– Она сама Вам это сказала?
– Нет. Но это и так понятно.
– Она к Вам вообще не приходит?
– Практически. Последний раз она приходила две с половиной недели назад. Сказала, что в школе собирают деньги. Я дала ей нужную сумму, но при этом уточнила, точно ли для школы? Может, ей просто нужны деньги для себя? Она так обозлилась на меня в этот момент, что даже бросила свои ключи передо мной на пол, сказав, что больше ноги её здесь не будет. После чего ушла. С тех пор не появлялась.
– Хм… – задумался я.
– А несколько дней назад мне позвонила её классная руководительница, спросила, почему собрание уже началось, а никого из родителей Илоны ещё нет. Я ответила, что снова ничего об этом не знала. И стала быстро собираться туда. Знаете, я ведь… очень торопилась… и… когда вошла в школу, не задумывалась ни о чём другом. Я и знать не знала, что в том конце коридора делают ремонт… – Анна Евгеньевна прикусила нижнюю губу, лицо её стало ещё напряжённее. – Так нелепо вышло…
Мной мгновенно стала овладевать жалость к этой женщине. Я молчал, не в состоянии вымолвить ни слова. Что можно сказать в такой ситуации, даже будучи психологом? Слепая… Торопившаяся на собрание, о котором дочь даже не оповестила… И вот теперь – с переломом ноги. А я сижу напротив неё и пытаюсь впаривать ей о каких-то тестах.
Всё моё существо категорически запротивилось воспроизводить информацию с листов, которые я держал в руках: очерчивать образ взбалмошной Илоны, рассказывать о её вызывающем поведении, слабой успеваемости. На это уже не было никаких сил.
– Вы принесли чай? – спросил я, взглянув на поднос.
– Ах, да… – спохватилась Анна Евгеньевна. – Но только это не чай, а какао. Надеюсь, вы не против? Вы не торопитесь?
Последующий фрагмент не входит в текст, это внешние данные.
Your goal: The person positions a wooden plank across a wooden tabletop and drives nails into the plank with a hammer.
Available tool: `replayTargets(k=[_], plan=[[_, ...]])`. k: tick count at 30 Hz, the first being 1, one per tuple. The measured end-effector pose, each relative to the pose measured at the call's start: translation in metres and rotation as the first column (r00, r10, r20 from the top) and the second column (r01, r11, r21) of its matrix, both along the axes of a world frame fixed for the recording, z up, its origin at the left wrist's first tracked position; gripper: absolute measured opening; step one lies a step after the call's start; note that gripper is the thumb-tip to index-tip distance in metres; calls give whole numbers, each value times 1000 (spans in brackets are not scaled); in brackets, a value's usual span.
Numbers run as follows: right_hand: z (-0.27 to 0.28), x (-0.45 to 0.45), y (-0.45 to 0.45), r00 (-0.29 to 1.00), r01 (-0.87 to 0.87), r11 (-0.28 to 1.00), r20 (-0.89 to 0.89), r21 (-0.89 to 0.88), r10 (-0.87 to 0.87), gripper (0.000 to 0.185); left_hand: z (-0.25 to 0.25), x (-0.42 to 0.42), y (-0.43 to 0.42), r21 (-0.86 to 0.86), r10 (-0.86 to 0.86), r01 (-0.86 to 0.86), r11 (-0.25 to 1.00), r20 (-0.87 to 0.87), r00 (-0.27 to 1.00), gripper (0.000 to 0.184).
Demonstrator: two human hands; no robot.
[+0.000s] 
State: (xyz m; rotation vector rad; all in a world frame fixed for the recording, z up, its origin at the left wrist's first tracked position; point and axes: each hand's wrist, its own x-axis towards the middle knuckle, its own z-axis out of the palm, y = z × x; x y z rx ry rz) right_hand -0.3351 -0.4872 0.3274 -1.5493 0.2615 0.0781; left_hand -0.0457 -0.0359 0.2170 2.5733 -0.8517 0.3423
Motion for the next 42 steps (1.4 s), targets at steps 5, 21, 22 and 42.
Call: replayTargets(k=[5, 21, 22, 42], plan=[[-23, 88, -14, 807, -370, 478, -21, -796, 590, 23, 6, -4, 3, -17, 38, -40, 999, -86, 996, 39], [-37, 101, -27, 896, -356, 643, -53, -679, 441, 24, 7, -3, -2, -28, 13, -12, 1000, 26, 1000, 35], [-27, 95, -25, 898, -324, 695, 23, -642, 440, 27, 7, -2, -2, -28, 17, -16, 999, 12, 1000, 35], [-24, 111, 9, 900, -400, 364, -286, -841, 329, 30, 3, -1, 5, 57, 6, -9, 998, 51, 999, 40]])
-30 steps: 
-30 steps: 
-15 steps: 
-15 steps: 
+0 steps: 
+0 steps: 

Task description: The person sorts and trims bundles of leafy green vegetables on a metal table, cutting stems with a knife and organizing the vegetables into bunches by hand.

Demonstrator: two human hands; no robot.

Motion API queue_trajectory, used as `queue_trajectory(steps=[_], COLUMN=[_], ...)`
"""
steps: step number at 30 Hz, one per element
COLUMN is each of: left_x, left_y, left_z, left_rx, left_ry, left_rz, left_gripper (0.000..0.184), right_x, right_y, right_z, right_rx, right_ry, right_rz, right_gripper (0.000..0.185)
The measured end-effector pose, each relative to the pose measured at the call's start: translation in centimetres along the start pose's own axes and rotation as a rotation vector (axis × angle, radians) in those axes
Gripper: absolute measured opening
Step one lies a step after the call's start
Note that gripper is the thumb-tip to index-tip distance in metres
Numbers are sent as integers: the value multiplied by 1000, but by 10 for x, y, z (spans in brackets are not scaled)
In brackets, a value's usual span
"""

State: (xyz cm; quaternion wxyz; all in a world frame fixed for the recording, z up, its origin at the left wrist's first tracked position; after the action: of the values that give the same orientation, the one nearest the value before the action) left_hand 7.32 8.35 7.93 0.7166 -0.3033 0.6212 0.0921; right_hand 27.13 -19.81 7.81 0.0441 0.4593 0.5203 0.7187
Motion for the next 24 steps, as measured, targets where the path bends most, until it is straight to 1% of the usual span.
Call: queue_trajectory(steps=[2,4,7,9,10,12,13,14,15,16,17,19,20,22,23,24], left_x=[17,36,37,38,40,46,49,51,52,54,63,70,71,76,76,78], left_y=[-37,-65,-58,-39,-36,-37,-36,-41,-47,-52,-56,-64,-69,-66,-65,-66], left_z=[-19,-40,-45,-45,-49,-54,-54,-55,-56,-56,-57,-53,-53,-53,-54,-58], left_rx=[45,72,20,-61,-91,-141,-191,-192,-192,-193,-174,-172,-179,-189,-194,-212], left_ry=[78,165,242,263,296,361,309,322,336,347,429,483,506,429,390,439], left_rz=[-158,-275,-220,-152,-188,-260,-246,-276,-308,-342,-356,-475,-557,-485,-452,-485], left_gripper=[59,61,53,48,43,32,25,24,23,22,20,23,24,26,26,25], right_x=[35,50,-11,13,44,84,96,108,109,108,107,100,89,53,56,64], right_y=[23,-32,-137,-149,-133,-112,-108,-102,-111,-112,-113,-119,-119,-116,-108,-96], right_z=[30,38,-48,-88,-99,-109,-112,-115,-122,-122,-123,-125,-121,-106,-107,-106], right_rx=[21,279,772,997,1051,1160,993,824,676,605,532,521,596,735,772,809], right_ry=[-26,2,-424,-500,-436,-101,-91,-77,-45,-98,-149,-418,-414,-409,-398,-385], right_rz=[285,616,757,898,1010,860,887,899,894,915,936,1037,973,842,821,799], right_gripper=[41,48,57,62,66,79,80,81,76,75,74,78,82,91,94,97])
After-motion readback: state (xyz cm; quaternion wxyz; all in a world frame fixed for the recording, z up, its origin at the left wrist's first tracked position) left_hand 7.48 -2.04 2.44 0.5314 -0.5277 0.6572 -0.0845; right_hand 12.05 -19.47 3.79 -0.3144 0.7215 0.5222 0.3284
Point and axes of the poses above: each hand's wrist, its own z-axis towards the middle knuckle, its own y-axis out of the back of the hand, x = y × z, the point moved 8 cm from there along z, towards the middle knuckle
– Да куда торопиться… Выходной день.
Я передал ей чашку, а вторую пристроил в своих ладонях.
– В школе, наверное, за всю неделю ой как устаёте, и выходные хочется провести для себя. А тут вам приходится носиться по домам учеников.
– Ну… – Я почесал затылок, подыскивая более правдивую ложь. – Такова работа школьного психолога. Ничего не поделаешь.
Она кивнула. Затем произнесла:
– Вы пейте, пожалуйста. Если захотите, можете сходить и налить себе ещё. Но за тараканов, которые могут объявиться на кухне, я, опять же, не ручаюсь…
Я засмеялся.
Выглядела Анна Евгеньевна крайне изведённой жизнью, но росток юмора в ней ещё пробивался. Это свело меня с мыслью, что одна из немногих вещей в быту, которая может спасти человека у самой грани отчаяния, – это именно чувство юмора. Способность посмотреть со смехом на сложившуюся ситуацию, даже когда всё кажется трагичным и безвыходным.
– А теперь ответьте честно, – сказала Анна Евгеньевна. – Вы же не психолог, верно?
Я поперхнулся. Какао чуть не вылезло обратно, а лёгкая улыбка тут же сползла с моего лица.
– Э-э… не совсем… Ещё только учусь. Прохожу практику в школе Илоны…
– Я так и поняла. Это ведь были вы тогда, в коридоре?
Я промолчал, опустив глаза.
– Давайте договоримся сразу, – произнесла Анна Евгеньевна. – Когда вы входите в эту квартиру, всю свою ложь вы оставляете за порогом. Здесь – только честность. Я не могу видеть вашего лица, вашей внешности, ваших действий. И, получается, я полностью доверяюсь вам. Поэтому требую того же и от вас. Только честности. Если вы что-то говорите здесь – говорите это как есть. Никаких увиливаний, притворства и лжи. Если не хотите что-то говорить – тогда можно просто молчать. Это не возбраняется. Договорились?
– Хорошо… – произнёс я, чувствуя, что краснею.
И правда, как-то нехорошо ступать с ложью на устах на порог чужого дома – дома, который дружелюбно принимает тебя и угощает горячим какао.